#### Assignment
Repeat only the lines below from the one containing "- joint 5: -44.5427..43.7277" through the one containing "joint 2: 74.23", inclusive, exactly as written.

#### The data
---------------
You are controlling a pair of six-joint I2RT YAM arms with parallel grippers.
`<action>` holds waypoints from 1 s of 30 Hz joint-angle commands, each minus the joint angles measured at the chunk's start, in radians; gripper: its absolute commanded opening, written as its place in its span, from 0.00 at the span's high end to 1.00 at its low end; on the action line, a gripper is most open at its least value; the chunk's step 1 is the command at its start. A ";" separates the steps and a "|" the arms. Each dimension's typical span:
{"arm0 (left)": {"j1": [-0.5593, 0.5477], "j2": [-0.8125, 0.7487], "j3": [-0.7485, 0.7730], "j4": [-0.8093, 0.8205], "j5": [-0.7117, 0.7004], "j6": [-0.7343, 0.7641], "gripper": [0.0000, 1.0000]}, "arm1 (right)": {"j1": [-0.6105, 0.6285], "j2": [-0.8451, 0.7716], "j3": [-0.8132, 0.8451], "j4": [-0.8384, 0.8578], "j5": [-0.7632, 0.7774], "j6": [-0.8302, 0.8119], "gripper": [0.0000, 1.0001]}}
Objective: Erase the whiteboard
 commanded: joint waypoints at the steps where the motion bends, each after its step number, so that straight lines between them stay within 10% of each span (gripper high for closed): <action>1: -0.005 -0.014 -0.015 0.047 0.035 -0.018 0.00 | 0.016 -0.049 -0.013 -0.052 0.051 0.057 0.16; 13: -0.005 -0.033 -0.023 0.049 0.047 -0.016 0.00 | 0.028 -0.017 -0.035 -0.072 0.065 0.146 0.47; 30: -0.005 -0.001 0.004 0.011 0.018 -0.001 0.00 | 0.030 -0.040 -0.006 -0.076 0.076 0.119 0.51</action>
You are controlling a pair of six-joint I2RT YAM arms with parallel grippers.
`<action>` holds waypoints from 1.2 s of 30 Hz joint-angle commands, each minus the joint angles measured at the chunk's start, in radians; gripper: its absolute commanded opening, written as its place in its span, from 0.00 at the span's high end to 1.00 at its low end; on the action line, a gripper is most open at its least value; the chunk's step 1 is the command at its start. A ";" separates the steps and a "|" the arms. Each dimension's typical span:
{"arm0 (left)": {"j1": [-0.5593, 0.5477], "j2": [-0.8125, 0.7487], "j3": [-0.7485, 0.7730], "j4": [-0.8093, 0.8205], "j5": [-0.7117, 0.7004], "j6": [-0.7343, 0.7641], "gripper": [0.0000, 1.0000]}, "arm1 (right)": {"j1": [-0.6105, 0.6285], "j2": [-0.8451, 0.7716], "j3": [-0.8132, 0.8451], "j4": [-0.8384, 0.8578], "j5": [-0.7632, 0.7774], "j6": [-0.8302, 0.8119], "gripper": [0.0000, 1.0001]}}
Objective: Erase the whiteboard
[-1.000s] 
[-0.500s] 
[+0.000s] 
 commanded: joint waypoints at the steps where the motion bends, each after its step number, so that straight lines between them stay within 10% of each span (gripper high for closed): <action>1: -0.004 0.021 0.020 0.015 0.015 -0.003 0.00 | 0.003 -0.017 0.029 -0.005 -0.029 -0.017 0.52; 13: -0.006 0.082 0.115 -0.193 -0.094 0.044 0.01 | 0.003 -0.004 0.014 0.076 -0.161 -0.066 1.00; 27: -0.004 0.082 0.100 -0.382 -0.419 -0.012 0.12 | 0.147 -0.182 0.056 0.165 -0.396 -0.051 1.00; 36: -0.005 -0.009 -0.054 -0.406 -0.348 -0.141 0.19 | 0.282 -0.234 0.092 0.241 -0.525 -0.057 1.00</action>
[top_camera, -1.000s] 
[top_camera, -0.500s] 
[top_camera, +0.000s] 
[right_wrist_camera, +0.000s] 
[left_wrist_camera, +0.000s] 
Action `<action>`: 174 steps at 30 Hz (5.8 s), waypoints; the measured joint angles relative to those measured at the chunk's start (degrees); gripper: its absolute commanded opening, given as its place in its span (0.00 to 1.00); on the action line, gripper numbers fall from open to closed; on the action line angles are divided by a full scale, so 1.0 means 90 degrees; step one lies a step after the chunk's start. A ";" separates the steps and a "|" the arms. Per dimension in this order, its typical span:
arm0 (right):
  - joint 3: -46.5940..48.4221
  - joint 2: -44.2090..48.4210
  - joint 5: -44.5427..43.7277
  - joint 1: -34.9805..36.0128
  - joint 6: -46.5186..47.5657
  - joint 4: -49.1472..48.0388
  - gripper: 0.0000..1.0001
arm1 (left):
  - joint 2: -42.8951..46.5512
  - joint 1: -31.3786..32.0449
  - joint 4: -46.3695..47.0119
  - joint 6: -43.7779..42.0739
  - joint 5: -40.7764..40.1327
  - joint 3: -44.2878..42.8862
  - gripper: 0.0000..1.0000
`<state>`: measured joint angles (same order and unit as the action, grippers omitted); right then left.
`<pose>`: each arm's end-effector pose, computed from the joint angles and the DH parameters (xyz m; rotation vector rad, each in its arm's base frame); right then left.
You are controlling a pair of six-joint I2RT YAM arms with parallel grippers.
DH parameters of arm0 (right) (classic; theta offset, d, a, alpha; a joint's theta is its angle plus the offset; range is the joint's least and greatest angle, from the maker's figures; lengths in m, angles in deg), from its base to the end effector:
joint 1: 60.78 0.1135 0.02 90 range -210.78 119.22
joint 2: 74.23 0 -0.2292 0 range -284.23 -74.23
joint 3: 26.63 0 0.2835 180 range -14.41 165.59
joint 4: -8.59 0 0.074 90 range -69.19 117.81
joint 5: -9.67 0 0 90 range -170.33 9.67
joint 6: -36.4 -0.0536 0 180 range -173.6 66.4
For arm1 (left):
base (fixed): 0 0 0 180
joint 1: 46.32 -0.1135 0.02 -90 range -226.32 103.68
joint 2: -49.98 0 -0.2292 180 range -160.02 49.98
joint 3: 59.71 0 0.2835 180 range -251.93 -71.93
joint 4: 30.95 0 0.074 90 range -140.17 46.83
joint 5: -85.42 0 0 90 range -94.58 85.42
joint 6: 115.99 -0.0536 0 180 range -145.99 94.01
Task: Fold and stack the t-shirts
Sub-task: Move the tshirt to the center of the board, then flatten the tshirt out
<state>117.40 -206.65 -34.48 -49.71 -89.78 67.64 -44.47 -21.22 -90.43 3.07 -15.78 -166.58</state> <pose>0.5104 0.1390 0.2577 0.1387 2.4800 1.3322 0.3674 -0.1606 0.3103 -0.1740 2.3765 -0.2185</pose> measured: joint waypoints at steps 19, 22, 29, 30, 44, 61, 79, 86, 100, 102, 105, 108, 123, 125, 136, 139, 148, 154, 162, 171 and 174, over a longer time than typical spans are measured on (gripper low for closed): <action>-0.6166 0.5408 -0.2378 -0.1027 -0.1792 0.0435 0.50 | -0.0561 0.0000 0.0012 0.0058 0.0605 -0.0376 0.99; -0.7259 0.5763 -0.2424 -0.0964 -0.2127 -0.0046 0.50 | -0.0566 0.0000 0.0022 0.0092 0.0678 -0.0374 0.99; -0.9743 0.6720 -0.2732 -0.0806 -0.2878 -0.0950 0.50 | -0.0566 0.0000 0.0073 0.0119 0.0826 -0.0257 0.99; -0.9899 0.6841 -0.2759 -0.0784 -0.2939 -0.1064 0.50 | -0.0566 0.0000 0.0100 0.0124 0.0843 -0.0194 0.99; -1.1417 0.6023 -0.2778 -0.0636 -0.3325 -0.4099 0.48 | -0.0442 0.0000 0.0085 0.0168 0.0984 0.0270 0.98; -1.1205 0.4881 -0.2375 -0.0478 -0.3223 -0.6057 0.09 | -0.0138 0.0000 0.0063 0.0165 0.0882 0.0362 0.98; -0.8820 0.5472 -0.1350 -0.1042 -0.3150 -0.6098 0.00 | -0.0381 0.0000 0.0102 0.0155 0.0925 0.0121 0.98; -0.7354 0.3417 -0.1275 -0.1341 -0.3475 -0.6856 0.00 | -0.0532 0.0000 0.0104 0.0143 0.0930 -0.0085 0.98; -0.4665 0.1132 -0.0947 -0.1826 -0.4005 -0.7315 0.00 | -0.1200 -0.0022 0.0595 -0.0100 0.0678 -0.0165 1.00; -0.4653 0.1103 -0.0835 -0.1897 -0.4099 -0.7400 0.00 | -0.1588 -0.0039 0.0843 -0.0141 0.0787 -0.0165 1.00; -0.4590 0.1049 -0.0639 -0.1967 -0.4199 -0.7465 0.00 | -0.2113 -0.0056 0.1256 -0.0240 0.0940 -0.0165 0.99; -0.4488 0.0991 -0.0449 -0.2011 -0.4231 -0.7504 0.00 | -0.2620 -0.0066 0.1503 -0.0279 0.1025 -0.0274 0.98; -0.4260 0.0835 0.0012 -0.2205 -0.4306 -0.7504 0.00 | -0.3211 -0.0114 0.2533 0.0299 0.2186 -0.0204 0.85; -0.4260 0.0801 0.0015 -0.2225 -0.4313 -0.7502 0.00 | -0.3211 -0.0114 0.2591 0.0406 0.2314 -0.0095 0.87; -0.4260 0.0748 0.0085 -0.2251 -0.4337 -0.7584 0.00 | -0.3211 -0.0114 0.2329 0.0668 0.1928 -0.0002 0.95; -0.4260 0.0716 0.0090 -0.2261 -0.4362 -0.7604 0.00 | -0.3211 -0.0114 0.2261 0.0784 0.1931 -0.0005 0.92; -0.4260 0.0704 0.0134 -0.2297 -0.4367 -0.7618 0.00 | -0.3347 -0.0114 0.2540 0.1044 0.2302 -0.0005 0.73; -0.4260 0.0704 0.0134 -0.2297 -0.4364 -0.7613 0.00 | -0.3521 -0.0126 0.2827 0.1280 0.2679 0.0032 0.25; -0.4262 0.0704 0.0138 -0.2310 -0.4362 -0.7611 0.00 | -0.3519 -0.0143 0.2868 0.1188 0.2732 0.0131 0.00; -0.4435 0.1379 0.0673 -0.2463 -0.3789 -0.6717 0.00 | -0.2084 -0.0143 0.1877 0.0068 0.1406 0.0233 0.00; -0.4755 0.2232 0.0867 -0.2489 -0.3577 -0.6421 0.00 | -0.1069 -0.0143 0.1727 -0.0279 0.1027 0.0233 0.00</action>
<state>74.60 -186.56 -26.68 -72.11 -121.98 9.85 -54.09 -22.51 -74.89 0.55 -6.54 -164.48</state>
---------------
#### Answer area
  - joint 5: -44.5427..43.7277
  - joint 1: -34.9805..36.0128
  - joint 6: -46.5186..47.5657
  - joint 4: -49.1472..48.0388
  - gripper: 0.0000..1.0001
arm1 (left):
  - joint 2: -42.8951..46.5512
  - joint 1: -31.3786..32.0449
  - joint 4: -46.3695..47.0119
  - joint 6: -43.7779..42.0739
  - joint 5: -40.7764..40.1327
  - joint 3: -44.2878..42.8862
  - gripper: 0.0000..1.0000
`<state>`: measured joint angles (same order and unit as the action, grippers omitted); right then left.
`<pose>`: each arm's end-effector pose, computed from the joint angles and the DH parameters (xyz m; rotation vector rad, each in its arm's base frame); right then left.
You are controlling a pair of six-joint I2RT YAM arms with parallel grippers.
DH parameters of arm0 (right) (classic; theta offset, d, a, alpha; a joint's theta is its angle plus the offset; range is the joint's least and greatest angle, from the maker's figures; lengths in m, angles in deg), from its base to the end effector:
joint 1: 60.78 0.1135 0.02 90 range -210.78 119.22
joint 2: 74.23 0 -0.2292 0 range -284.23 -74.23

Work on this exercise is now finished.